Oscillatory chiral flows in confined active fluids with obstacles

An active colloidal fluid comprised of self-propelled spinning particles injecting energy and angular momentum at the microscale demonstrates spontaneous collective states that range from flocks to coherent vortices. Despite their seeming simplicity, the emergent far-from-equilibrium behavior of these fluids remains poorly understood, presenting a challenge to the design and control of next-generation active materials. When confined in a ring, such so-called polar active fluids acquire chirality once the spontaneous flow chooses a direction. In a perfect ring, this chirality is indefinitely long-lived.
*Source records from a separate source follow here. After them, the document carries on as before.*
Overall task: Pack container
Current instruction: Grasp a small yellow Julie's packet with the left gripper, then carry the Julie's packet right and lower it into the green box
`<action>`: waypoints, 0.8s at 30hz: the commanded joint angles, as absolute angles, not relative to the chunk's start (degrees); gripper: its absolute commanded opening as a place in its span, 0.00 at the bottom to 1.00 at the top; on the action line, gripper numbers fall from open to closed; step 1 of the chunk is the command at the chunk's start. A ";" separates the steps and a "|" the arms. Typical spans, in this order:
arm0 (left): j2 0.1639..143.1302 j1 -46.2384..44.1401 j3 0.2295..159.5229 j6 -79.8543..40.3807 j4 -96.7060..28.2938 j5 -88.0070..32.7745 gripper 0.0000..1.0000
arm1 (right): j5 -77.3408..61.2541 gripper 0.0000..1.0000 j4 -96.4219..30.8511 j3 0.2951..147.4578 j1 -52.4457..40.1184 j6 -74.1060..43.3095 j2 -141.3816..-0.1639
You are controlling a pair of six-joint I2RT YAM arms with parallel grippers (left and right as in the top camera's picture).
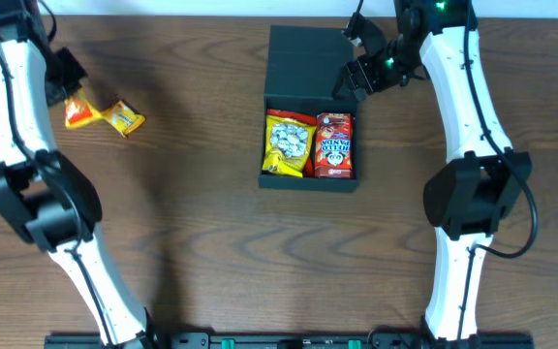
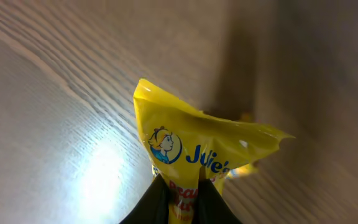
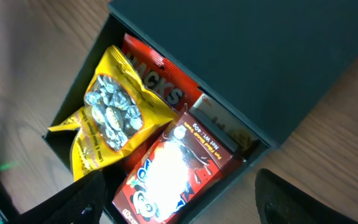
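Note:
A dark green container (image 1: 310,58) stands at the table's back middle, its lid folded back. In its open part lie a yellow foil bag (image 1: 284,143) and a red panda biscuit box (image 1: 334,145). My right gripper (image 1: 361,63) hangs open above the container; its view shows the yellow bag (image 3: 107,118), the biscuit box (image 3: 179,168) and a red snack pack (image 3: 157,68) beneath. At far left my left gripper (image 1: 66,85) is shut on a yellow Julie's peanut butter packet (image 2: 197,149), its fingers (image 2: 160,202) pinching the lower end. A second yellow packet (image 1: 124,118) lies beside it.
The brown wooden table (image 1: 201,223) runs under both arms. The container's flat lid (image 3: 247,56) lies behind the open part. Both arm bases stand at the front edge.
My left gripper, open around the Julie's packet on the table, is now shut on it and holds it a little higher and further left. The second packet has shifted slightly. The right gripper has hardly moved.
First my right gripper was down inside the container at the biscuit box, and my left hung open high over two yellow packets. Then the right was raised and open over the container, the left lower. The left closed in on the Julie's packet and now grips it.

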State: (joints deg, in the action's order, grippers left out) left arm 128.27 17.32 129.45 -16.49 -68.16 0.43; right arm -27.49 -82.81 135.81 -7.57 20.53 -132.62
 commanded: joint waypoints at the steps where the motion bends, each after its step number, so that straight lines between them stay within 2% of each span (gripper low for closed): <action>1: 124.49 13.89 129.29 -16.29 -68.93 1.89 0.06 | -26.96 0.76 -82.52 136.84 -7.03 20.21 -131.46; 6: 122.87 6.09 129.29 -16.29 -68.99 1.87 0.06 | -26.74 0.67 -80.88 136.94 -5.78 20.01 -131.46; 17: 125.36 -15.79 129.27 -16.93 -66.61 1.48 0.06 | -27.29 0.72 -78.85 139.55 4.29 16.05 -131.46; 24: 125.38 -24.47 128.49 -32.80 -64.31 2.70 0.06 | -27.44 0.73 -78.81 139.55 8.21 16.12 -131.46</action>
State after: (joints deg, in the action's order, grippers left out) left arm 124.79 -23.27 129.45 -23.86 -64.20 1.52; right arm -26.94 -78.76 138.37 7.73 16.93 -132.62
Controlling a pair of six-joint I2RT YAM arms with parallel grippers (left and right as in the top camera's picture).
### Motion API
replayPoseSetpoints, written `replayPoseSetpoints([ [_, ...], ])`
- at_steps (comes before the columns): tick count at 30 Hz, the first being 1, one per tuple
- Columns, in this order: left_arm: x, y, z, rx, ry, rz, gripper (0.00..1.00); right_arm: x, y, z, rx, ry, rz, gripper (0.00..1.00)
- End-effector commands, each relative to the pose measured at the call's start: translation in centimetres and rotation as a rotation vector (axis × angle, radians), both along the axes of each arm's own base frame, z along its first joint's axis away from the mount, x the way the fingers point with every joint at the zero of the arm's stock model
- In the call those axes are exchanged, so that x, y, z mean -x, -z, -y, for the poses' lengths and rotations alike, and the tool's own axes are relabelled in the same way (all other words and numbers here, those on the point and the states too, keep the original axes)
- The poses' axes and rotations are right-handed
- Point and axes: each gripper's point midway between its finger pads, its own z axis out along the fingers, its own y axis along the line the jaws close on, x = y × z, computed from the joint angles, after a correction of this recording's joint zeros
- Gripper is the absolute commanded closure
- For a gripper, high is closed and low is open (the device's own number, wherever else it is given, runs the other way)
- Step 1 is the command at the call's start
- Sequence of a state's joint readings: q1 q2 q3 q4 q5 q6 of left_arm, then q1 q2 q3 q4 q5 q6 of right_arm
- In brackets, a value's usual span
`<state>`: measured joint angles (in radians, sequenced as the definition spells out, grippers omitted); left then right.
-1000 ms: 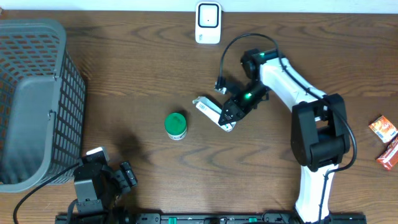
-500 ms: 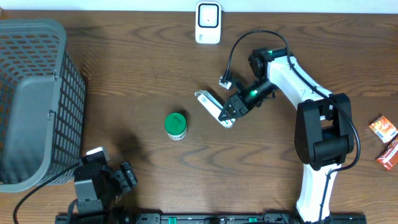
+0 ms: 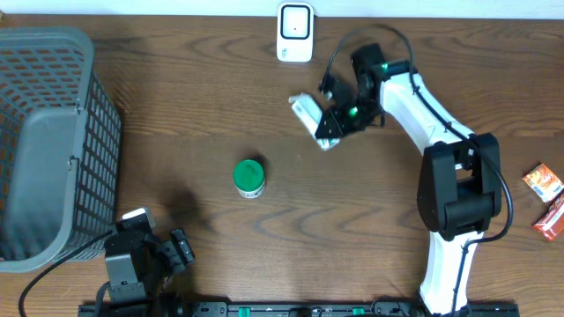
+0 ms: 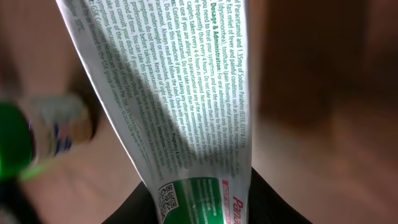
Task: Scan the item barcode
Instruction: 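Carry the Panadol box up to the scanner with the right gripper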
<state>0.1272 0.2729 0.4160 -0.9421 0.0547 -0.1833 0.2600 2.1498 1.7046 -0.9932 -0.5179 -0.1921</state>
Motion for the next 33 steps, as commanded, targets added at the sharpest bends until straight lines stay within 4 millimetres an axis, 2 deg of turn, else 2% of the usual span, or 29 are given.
replayPoseSetpoints([
  [1, 0.0, -0.2, 0.1, 0.002, 0.009, 0.006, 0.14, -4.7, -2.5, 1.7, 0.121, 0.125, 0.138, 0.71],
  [6, 0.0, -0.2, 0.1, 0.002, 0.009, 0.006, 0.14, -9.2, -5.8, 3.7, 0.241, 0.244, 0.316, 0.7],
  [10, 0.0, -0.2, 0.1, 0.002, 0.009, 0.006, 0.14, -11.4, -7.4, 3.8, 0.239, 0.273, 0.417, 0.65],
  [17, 0.0, -0.2, 0.1, 0.002, 0.009, 0.006, 0.14, -15.9, -9.6, 4.4, 0.325, 0.363, 0.64, 0.68],
  [26, 0.0, -0.2, 0.1, 0.002, 0.009, 0.006, 0.14, -19.2, -9.9, 3.3, 0.487, 0.329, 0.866, 0.69],
  [29, 0.0, -0.2, 0.1, 0.002, 0.009, 0.006, 0.14, -20.4, -8.7, 3.0, 0.546, 0.315, 0.919, 0.69],
  [33, 0.0, -0.2, 0.1, 0.002, 0.009, 0.006, 0.14, -21.9, -6.7, 3.1, 0.718, 0.261, 1.009, 0.69],
])
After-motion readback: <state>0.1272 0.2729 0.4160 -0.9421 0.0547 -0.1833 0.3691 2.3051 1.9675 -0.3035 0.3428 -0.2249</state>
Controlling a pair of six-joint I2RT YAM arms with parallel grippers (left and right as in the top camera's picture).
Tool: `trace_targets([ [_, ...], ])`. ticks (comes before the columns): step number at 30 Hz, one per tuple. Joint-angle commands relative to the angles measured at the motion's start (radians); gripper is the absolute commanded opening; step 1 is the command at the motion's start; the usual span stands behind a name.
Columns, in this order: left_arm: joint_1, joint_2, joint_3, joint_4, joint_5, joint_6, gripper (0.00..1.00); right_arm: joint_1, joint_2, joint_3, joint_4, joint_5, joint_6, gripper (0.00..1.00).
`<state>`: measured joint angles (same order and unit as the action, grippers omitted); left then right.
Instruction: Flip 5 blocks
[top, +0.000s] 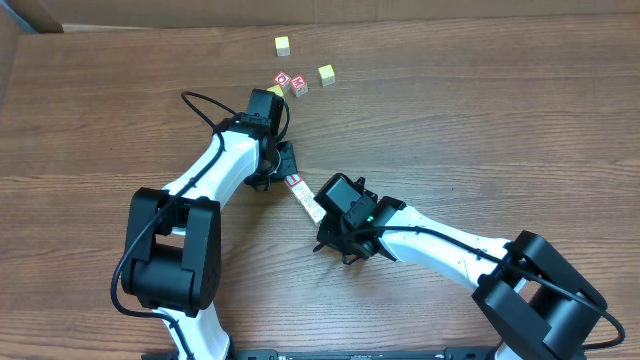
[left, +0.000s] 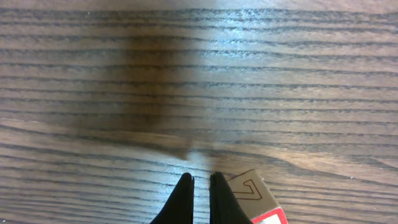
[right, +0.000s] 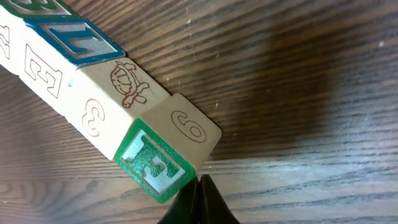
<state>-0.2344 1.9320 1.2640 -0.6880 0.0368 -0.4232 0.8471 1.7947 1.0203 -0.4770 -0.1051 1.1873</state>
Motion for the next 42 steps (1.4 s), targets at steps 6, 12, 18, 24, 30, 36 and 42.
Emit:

Here, we combine experiments on self-propelled colloidal Quincke rollers and mesoscopic simulations of continuum Toner-Tu equations to explore how such chiral states can be controlled and manipulated by obstacles. For different obstacle geometries three dynamic steady states have been realized: long-lived chiral flow, an apolar state in which the flow breaks up into counter-rotating vortices and an unconventional collective state with flow having an oscillating chirality. The chirality reversal proceeds through the formation of intermittent vortex chains in the vicinity of an obstacle. We demonstrate that the frequency of collective states with oscillating chirality can be tuned by obstacle parameters. We vary obstacle shapes to design chiral states that are independent of initial conditions. Building on our findings, we realize a system with two triangular obstacles that force the active fluid towards a state with a density imbalance of active particles across the ring. Our results demonstrate how spontaneous polar active flows in combination with size and geometry of scatterers can be used to control dynamic patterns of polar active liquids for materials design.